**DATA UNDER STUDY:**
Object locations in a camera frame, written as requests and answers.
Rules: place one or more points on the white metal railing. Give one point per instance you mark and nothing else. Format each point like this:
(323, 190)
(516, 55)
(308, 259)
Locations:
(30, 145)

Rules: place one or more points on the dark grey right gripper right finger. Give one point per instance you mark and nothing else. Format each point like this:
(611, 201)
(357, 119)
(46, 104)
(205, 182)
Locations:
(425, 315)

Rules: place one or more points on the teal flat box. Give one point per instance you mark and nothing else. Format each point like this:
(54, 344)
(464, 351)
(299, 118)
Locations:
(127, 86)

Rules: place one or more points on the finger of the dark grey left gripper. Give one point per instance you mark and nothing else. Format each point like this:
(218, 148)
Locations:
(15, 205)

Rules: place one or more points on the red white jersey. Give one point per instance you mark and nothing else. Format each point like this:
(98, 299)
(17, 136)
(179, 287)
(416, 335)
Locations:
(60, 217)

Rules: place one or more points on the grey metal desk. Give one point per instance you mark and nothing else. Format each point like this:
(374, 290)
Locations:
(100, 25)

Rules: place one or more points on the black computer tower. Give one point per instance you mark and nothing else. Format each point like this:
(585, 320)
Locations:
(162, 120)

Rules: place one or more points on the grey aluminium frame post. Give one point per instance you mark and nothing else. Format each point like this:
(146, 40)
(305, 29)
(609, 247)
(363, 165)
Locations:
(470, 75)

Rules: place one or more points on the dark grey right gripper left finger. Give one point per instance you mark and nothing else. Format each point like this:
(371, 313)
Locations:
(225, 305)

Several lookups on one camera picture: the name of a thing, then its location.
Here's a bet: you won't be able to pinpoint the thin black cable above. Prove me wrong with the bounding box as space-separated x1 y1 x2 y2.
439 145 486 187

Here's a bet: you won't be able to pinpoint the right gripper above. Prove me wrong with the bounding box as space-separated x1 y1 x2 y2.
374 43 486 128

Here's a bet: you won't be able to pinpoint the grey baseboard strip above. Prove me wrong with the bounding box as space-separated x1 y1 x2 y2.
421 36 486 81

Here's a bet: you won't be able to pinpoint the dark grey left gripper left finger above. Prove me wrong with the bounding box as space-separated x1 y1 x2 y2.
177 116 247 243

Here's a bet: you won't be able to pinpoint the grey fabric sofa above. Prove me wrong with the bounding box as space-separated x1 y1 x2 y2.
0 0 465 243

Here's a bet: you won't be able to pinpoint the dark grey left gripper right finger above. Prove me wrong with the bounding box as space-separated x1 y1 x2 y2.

--

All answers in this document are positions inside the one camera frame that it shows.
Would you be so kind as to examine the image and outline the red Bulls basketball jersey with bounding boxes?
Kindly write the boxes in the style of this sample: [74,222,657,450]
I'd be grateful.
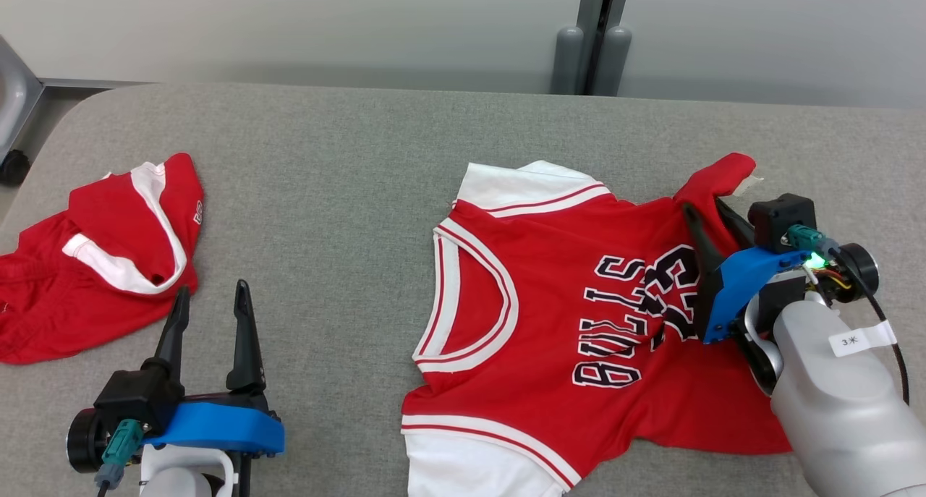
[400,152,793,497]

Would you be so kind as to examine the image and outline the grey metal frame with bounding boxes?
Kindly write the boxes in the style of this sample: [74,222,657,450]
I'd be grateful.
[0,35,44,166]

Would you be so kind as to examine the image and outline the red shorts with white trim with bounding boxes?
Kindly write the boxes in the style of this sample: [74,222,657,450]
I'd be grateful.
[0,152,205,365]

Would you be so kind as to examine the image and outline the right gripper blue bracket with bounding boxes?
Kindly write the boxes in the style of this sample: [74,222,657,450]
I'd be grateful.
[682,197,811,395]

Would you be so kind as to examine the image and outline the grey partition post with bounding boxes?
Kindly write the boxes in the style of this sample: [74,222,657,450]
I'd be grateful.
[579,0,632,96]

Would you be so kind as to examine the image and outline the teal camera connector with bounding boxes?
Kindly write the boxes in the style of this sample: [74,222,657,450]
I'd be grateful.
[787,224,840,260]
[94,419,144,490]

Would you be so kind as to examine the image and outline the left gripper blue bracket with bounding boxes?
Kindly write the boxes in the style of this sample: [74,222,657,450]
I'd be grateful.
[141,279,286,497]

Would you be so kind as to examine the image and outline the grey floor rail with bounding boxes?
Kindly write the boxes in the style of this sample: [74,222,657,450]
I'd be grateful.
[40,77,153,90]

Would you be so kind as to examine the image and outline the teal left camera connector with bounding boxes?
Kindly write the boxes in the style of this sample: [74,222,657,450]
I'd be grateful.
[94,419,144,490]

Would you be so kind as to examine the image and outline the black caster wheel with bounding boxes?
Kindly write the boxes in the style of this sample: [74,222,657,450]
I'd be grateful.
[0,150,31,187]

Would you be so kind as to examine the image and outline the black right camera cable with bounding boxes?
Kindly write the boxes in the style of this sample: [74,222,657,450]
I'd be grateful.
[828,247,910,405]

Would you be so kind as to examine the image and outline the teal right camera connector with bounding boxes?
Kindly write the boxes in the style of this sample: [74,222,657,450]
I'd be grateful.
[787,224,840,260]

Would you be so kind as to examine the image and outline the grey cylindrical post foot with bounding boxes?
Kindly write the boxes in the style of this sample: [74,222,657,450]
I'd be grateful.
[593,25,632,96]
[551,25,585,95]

...

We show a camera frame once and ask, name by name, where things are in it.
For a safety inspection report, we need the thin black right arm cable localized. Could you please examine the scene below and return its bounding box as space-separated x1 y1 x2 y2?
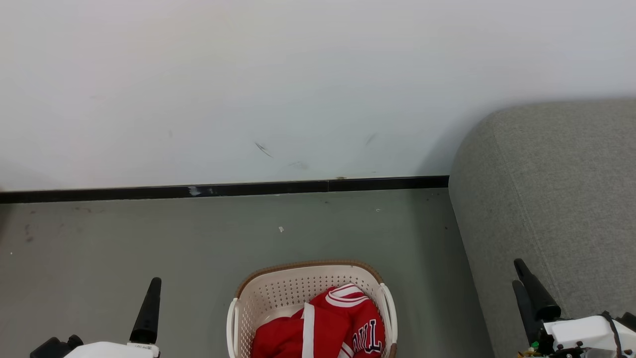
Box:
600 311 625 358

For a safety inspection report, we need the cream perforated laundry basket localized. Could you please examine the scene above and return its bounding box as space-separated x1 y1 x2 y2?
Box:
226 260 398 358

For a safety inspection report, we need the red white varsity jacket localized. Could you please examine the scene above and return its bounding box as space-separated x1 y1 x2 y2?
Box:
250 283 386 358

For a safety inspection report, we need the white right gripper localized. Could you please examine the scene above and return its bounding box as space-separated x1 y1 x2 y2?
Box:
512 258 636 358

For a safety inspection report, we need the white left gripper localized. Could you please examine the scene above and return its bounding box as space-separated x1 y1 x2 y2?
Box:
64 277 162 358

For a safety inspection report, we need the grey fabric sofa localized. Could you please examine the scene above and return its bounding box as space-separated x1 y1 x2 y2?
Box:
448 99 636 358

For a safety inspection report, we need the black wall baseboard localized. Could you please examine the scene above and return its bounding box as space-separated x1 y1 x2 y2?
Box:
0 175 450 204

**WHAT TO PRODUCE:**
For the data shown above, give the number of lines where the word "instance" appears, and nothing else.

**OUTPUT OF THE EXERCISE:**
9